Return only the number of lines in the material below holding the string "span".

DATA BELOW:
━━━

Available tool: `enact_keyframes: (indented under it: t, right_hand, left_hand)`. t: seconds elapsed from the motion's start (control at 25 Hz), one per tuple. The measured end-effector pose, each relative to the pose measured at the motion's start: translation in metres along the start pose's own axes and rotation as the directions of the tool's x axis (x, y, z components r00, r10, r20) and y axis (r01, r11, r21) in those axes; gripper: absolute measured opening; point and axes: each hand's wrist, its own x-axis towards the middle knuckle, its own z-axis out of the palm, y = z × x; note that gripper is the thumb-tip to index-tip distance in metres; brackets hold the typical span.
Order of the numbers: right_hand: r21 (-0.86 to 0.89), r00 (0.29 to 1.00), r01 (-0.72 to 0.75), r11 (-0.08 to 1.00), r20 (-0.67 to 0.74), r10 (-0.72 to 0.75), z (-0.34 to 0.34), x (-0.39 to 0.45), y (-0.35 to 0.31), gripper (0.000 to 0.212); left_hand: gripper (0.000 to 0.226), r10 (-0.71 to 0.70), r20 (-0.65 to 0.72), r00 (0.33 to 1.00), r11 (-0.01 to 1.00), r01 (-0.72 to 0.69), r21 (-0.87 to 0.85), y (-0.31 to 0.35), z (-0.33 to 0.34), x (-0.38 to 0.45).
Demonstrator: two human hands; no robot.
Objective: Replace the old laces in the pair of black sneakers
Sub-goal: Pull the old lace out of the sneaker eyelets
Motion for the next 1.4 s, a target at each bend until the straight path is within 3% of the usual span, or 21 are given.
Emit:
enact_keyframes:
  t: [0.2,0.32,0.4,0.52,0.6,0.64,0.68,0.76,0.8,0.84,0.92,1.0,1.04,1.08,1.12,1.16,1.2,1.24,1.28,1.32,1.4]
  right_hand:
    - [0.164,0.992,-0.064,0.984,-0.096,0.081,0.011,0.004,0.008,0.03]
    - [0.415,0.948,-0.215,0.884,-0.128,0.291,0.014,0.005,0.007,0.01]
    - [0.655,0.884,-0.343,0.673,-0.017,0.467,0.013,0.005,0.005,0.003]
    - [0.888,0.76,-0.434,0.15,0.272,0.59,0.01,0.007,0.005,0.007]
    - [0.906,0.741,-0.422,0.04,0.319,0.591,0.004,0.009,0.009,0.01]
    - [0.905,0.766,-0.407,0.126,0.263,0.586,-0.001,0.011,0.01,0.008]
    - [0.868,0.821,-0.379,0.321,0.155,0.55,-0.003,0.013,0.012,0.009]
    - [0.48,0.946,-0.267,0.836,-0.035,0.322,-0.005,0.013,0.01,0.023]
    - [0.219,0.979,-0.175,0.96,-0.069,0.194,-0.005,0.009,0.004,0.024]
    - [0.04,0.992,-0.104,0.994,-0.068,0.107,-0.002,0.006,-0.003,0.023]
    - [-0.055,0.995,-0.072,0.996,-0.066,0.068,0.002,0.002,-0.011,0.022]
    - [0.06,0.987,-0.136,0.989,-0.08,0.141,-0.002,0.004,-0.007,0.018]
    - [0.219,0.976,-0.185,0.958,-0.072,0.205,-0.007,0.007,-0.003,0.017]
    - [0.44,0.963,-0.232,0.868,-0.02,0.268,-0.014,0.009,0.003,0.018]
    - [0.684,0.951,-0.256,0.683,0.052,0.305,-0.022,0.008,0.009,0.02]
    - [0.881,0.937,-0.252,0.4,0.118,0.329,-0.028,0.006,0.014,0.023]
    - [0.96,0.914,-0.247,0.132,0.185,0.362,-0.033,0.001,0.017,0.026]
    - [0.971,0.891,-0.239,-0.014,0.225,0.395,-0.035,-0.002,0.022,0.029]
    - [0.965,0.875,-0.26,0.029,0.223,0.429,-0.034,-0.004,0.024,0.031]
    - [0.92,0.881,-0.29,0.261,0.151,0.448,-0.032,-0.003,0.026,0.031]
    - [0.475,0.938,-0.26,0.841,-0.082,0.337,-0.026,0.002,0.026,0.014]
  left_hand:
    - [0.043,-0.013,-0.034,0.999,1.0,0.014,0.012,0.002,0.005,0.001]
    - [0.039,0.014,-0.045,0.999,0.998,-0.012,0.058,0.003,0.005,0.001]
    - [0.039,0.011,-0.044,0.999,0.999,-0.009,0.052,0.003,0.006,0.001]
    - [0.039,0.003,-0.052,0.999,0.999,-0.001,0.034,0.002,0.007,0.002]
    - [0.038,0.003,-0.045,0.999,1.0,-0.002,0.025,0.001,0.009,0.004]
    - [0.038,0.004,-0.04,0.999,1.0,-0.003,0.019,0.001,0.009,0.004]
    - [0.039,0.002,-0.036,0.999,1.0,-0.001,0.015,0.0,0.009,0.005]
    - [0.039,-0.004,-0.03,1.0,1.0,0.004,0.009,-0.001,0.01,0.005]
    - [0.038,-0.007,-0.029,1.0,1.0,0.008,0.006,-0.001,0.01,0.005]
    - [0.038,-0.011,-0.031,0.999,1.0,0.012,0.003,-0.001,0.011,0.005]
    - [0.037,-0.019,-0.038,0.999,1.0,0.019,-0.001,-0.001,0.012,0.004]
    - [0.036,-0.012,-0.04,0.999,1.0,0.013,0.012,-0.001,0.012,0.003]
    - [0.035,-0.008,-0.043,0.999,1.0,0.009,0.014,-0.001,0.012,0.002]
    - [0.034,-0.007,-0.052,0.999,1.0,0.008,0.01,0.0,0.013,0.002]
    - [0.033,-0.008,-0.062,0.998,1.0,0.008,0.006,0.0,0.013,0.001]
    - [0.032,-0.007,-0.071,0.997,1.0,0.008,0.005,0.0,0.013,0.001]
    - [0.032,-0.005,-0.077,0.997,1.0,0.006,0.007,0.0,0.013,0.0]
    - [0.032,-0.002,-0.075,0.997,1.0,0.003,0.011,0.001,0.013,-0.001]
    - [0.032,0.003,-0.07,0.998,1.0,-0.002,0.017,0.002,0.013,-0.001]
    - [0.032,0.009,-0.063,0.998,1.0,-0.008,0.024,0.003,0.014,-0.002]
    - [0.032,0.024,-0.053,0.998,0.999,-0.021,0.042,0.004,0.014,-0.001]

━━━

WRITTEN SOLUTION:
2